No matter how hard I try, I just can’t do it. I just can’t put the words to the page. Maybe the problem is the pen, or the paper, or my nook where the work is supposed to be done. Or maybe, just maybe, the problem is me. Can you help? I just I can’t do. No matter how much I want to, I just can’t encourage the words to come.
Dear Can’t Write,
In my early years, the summers always seemed so hot: the air hanging heavy on my neck and shoulders like cotton candy. Back then was an era in my life when CD advertisements for late White Stripes, early-Raconteurs era alternative rock were adhesed to my ceiling. Being fifteen has a sort of way of skewing the perspective you have on your current moment. Somewhere, a piece of notebook paper with a quote from Kerouac and a brief note explaining why I had to run away was ready to be tacked to my bedroom door on a middle of the night exodus for California, or somewhere. I wanted to be like Kerouac, take flight across the Midwest and not stop until I had traded the heft of humidity for the weightlessness of the Pacific Ocean.

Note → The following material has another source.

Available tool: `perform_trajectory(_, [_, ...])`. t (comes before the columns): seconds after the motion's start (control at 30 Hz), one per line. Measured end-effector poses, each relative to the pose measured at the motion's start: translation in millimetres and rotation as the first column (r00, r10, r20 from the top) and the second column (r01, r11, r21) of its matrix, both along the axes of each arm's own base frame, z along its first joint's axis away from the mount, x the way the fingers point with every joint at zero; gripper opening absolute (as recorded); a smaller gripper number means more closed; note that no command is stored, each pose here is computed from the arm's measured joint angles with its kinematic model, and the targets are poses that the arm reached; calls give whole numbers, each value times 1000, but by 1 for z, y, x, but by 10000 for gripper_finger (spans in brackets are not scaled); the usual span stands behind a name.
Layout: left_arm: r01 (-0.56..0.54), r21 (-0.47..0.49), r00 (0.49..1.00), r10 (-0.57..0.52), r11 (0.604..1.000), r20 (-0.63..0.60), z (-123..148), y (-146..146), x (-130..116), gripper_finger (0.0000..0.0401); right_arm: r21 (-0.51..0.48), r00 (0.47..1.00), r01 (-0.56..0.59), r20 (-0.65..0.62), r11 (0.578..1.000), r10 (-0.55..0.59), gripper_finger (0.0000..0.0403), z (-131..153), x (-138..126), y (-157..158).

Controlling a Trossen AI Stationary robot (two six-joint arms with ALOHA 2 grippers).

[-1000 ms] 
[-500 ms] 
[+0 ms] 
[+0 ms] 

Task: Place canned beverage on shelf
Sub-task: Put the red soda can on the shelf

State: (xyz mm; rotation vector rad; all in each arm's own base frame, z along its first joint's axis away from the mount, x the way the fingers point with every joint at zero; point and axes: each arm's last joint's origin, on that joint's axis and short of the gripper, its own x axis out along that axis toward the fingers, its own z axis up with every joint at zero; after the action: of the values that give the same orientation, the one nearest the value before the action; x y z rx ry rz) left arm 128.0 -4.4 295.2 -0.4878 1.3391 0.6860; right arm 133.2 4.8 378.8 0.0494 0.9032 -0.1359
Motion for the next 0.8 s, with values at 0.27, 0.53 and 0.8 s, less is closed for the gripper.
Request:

I never did run all the way away, nor did I really want to (full disclosure: I super love my parents and their patient support of my life as a writer) and why would I want to? Those days, I had so much time. Any misplaced discontentedness I invented as a weird multi-modal element of my own creative writing could have been energy saved for now that I am facing the crushing workload and deadlines of a PhD program in English. Back then I could have literally spent hours writing whatever I wanted instead of figuratively spending hours reading Immanuel Kant.
While I never strayed too much further than the driveway, I did occasionally ‘sneak out,’ stealing away into the quiet dark of our rarely traveled suburban road. We lived by woods, and in the shadows of an infinity of chinquapin and bur oak trees, chestnuts, and evergreens I sought a void to be filled with pages and pages of writing.
I would climb out my bedroom window, leap off the shallow roof, and creep across our front lawn like so many deer trying to sneak bites of my mother’s hostas without alerting our dogs. Under the yellow globe of a tired streetlight I would sit, legs crossed on the old concrete, notebook open and pen furiously writing. There was an older kid who lived across the street that would sometimes be out on his own act of rebellion, patch-covered jacket, spiked hair, Anti-Flag or Sex Pistols CDs playing in his Discman; often, he would smoke cigarettes while I read what I was writing. Other times he would just share the glow with me.
Now, just as much as then, I’m seeking my own private revolution. So strong is the urge to figuratively sneak out from the confines of the various lives we each live—school, work, planning a wedding, the endlessly disheartening political news cycle, traffic—and just fill a notebook. Literally fill a notebook. That’s a thing I used to do. Now I look out my office window, thinking about how I don’t have time to be enjoying this view, let alone not having time to fill a literal notebook with writing.
As a teacher of creative writing, I’m always telling my students to just write. We spend class time writing. Sometimes, they get into grooves and their heads bob up and down in rhythm with their pens or keyboards. Other times, I do not know what they are doing; these are the only times I have written this semester.
I know it is a hollow suggestion, advice I haven’t let myself indulge in, but I’ll offer it to you anyway, Can’t Write: find the glow of whatever your space is. Fill it with your body so that you may use your body to fill something with words. Just write. Just write. Just write. Don’t mistake mythologizing your process, or the process of your idols, such that you cannot write in your spaces. I did follow Kerouac to San Francisco, eventually, and then I followed myself back into the Midwest. It turns out the snow is a far greater muse than those literary giants. Now that I am living on my own, there’s no bedroom to sneak out from. But when I duck my planner’s rigid schedule, even for a moment to jot down a line or two, the time I find to write is just as exhilarating as the places I write.
And anyway, no matter what world is around you, the place where you’re writing is always the same: you, the pen, and the page. A phrase I often use to my students and myself: stop running, start writing.